With the line containing "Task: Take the" as the starting point, write out each line exactly through the final line of the listing, both ends included.

RAW DATA

---

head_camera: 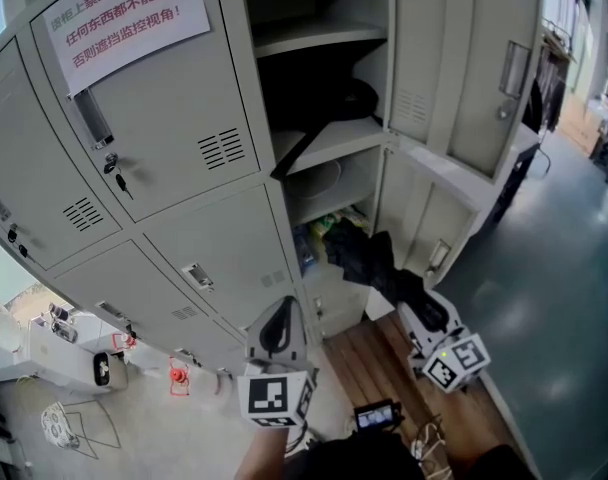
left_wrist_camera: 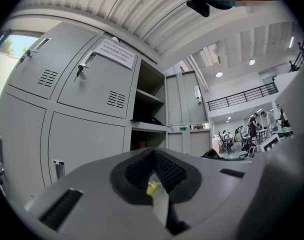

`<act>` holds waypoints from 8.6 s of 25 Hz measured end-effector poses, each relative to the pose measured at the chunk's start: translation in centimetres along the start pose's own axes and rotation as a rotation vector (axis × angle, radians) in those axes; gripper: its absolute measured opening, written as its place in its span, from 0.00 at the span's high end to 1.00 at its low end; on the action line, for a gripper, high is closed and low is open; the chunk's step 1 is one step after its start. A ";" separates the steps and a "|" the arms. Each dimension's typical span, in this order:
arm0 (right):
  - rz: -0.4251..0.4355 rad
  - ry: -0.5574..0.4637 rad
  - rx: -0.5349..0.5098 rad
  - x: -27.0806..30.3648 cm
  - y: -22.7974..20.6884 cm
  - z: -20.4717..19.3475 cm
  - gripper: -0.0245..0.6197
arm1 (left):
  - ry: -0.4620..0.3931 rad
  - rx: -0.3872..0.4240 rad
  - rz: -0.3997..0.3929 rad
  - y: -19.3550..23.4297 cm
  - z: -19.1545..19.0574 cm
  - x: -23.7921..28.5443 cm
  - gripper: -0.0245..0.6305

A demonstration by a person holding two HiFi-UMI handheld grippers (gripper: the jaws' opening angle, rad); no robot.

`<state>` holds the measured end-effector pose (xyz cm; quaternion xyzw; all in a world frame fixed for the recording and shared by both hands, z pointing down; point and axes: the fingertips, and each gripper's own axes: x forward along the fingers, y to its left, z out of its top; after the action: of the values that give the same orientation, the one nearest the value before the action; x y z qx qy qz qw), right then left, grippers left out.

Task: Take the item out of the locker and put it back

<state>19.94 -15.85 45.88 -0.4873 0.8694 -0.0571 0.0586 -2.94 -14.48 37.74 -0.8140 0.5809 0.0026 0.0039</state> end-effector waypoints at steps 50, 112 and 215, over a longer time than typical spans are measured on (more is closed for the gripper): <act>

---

WRITTEN REPLY
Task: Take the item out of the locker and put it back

<state>19.94 -15.85 45.88 -0.4873 0.8694 -0.0571 0.0586 -2.94 -14.48 37.74 -0.8140 0.5809 0.0026 0.0039</state> end-effector waypoints at steps 50, 112 and 215, over a longer time than typical spans are measured on (more is closed for the gripper): <act>

Nothing further is needed to complete this exercise.